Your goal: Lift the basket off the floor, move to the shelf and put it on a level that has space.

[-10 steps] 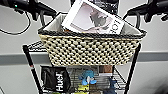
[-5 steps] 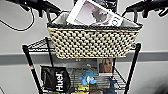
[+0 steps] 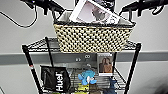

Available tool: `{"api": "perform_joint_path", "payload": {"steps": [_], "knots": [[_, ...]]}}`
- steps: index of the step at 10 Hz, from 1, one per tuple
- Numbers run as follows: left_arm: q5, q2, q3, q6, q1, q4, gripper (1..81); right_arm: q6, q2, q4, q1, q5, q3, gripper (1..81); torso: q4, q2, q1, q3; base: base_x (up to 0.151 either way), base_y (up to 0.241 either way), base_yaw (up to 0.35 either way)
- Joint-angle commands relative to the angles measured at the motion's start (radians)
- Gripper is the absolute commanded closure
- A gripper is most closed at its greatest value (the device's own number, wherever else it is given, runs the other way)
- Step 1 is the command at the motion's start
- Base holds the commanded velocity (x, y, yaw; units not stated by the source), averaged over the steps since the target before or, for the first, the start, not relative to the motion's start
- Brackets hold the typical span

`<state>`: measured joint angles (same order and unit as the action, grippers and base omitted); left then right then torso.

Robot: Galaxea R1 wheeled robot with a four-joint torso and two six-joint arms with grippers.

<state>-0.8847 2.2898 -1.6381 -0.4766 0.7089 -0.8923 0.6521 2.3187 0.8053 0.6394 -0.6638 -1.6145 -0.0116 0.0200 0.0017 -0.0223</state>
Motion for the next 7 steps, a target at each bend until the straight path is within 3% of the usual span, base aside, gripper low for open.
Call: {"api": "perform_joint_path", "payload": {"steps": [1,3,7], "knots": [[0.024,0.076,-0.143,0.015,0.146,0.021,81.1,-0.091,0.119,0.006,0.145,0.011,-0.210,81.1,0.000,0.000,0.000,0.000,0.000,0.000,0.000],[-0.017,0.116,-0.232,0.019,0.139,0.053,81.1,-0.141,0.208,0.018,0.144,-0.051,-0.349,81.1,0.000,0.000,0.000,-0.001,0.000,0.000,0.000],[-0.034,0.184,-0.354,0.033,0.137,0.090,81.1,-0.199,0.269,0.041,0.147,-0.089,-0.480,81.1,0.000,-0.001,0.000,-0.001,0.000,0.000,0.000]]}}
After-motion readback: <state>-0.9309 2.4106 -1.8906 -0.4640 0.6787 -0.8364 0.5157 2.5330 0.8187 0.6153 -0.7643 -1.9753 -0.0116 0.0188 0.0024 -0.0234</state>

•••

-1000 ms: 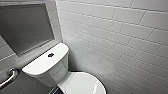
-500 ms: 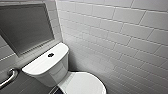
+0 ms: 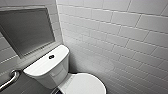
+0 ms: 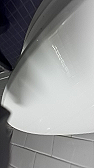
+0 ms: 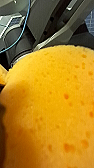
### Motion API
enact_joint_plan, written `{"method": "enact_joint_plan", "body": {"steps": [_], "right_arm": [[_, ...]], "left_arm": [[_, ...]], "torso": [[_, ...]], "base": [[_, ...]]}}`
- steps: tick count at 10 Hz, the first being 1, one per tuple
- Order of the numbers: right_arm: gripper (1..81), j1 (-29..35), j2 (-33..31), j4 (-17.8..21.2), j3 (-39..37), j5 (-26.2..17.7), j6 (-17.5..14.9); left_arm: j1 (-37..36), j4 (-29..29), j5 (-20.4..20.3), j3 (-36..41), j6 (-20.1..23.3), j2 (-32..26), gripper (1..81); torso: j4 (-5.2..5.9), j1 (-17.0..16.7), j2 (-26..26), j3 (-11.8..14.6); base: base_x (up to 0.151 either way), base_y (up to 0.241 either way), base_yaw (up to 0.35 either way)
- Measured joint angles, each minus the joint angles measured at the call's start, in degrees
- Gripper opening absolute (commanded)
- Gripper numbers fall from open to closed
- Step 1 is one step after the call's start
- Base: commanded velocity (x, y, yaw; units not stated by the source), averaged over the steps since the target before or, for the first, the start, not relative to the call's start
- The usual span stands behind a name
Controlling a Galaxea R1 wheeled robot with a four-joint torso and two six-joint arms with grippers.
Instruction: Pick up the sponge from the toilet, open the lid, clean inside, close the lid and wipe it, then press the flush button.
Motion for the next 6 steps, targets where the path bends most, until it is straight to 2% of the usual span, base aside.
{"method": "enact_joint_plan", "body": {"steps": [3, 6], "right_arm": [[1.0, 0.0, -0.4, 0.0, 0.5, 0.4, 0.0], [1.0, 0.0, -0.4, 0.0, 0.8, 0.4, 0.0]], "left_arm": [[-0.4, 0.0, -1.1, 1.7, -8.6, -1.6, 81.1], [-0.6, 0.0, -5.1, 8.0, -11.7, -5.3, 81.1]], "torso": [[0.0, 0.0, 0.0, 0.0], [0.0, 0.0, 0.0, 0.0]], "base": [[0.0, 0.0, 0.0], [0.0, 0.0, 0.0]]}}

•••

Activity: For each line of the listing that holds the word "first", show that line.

Exercise solution:
- Base holds the commanded velocity (x, y, yaw; units not stated by the source), averaged over the steps since the target before or, for the first, the start, not relative to the motion's start
- steps: tick count at 10 Hz, the first being 1, one per tuple
- Base: commanded velocity (x, y, yaw; units not stated by the source), averaged over the steps since the target before or, for the first, the start, not relative to the call's start

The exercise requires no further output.